Heart-Derived Natriuretic Peptides May Be New Therapeutic Targets for Obesity and Type 2 Diabetes

This is a narrative review examining epidemiological, clinical, and preclinical evidence on the natriuretic peptide system's role in metabolism. The author reviews molecular mechanisms of NP action in metabolic target tissues, the epidemiological association between NP deficiency and cardiometabolic risk, and potential therapeutic strategies for targeting the NP pathway.

While GLP-1 drugs dominate the obesity drug conversation, natriuretic peptides represent a completely different and complementary approach. These cardiac hormones act on fat tissue, muscle, and the pancreas through pathways distinct from incretins. If NP-boosting strategies can safely improve metabolic health, they could be used alongside or instead of GLP-1 drugs, particularly in patients with both heart failure and obesity — where NP deficiency may contribute to both conditions.

This review opened a new perspective on the heart-metabolism axis. The concept that cardiac peptide hormones are not just markers of heart disease but active regulators of metabolism has significant implications. The subsequent development of sacubitril/valsartan (Entresto), which blocks neprilysin to raise NP levels and is now approved for heart failure, provides a clinical validation of this concept. Whether similar approaches could be optimized for metabolic disease remains an active area of investigation.
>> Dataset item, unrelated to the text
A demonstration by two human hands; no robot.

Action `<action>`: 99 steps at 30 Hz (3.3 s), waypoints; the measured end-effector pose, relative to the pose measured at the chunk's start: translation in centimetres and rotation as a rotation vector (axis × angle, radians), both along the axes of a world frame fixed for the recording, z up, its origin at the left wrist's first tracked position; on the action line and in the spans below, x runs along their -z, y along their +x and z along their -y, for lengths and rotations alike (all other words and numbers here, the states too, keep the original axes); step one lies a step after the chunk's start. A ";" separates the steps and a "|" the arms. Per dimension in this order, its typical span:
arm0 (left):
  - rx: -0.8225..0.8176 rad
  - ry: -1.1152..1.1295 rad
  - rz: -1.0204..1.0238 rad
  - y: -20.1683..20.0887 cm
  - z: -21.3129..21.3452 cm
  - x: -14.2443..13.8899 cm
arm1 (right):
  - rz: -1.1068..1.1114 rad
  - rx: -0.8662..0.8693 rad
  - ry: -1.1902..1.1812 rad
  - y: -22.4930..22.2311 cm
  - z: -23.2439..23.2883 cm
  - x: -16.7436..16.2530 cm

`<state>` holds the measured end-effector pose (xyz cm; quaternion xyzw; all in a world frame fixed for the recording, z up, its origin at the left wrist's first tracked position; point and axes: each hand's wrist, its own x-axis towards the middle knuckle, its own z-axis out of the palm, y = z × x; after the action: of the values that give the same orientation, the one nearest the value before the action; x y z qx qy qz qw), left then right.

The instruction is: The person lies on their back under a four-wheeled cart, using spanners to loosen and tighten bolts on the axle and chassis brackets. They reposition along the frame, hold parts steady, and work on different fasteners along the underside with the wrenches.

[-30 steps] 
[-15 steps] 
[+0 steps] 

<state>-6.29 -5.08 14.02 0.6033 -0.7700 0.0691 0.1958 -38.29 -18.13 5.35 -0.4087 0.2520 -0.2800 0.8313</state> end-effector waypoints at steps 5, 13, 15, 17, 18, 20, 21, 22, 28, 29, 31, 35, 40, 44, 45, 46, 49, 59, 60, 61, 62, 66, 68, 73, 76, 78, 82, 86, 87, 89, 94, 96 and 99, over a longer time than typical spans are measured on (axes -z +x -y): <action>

The review relies heavily on observational associations and preclinical data. While low NP levels correlate with metabolic risk, causation is difficult to establish definitively. Recombinant NPs require intravenous infusion and have potent blood pressure-lowering effects that may limit their use as metabolic drugs. The specificity of targeting NP degradation pathways (NPRC, NEP) for metabolic versus cardiovascular effects is unclear. No clinical trials specifically testing NP-based approaches for obesity or T2D are described.